▸ **Exercise requirements**
In the listing below, the answer starts at the line that has "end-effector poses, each" and stops after the line that has "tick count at"; please repeat that part exactly and nothing more.

▸ **Dataset excerpt**
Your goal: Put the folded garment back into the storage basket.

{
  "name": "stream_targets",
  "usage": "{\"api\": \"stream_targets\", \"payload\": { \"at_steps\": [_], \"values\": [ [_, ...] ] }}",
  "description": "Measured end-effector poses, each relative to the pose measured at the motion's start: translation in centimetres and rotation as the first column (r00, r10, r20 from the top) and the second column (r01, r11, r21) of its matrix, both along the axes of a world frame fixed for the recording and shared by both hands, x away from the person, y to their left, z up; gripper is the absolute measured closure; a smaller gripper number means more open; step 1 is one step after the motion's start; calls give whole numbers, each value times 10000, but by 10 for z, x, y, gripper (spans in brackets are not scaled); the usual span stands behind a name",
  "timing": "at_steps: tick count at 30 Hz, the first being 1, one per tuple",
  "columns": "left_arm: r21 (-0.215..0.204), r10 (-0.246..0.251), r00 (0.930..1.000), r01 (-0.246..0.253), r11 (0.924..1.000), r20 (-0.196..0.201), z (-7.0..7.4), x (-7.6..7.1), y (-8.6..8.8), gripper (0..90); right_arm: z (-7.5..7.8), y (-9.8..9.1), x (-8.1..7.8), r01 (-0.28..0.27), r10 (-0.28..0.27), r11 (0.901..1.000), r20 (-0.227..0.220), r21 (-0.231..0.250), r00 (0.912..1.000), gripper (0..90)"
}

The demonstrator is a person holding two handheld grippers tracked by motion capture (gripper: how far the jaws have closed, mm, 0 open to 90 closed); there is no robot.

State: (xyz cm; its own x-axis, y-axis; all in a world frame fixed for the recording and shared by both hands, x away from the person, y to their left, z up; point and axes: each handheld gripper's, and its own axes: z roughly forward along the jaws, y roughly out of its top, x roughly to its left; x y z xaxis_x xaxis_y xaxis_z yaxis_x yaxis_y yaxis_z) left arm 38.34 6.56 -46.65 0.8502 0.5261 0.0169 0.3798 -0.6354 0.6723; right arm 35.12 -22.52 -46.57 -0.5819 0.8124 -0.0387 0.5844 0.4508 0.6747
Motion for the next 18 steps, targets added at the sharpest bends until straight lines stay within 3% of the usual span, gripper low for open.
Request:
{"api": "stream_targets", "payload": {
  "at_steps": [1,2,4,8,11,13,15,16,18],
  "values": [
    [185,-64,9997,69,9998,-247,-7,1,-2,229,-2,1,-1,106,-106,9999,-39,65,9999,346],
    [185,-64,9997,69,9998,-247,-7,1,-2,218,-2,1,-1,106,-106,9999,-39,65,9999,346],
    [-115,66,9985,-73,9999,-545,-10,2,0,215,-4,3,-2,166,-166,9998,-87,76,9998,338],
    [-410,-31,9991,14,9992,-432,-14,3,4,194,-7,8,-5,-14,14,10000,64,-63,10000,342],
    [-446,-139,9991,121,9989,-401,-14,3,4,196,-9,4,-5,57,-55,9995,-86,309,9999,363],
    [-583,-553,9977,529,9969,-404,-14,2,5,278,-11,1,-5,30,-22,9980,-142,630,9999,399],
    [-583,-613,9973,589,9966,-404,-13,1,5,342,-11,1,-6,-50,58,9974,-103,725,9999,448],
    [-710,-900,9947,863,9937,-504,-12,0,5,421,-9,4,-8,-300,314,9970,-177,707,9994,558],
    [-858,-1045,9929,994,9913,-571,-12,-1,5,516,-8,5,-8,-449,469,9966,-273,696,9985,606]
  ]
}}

▸ **Exercise response**
  "description": "Measured end-effector poses, each relative to the pose measured at the motion's start: translation in centimetres and rotation as the first column (r00, r10, r20 from the top) and the second column (r01, r11, r21) of its matrix, both along the axes of a world frame fixed for the recording and shared by both hands, x away from the person, y to their left, z up; gripper is the absolute measured closure; a smaller gripper number means more open; step 1 is one step after the motion's start; calls give whole numbers, each value times 10000, but by 10 for z, x, y, gripper (spans in brackets are not scaled); the usual span stands behind a name",
  "timing": "at_steps: tick count at 30 Hz, the first being 1, one per tuple",

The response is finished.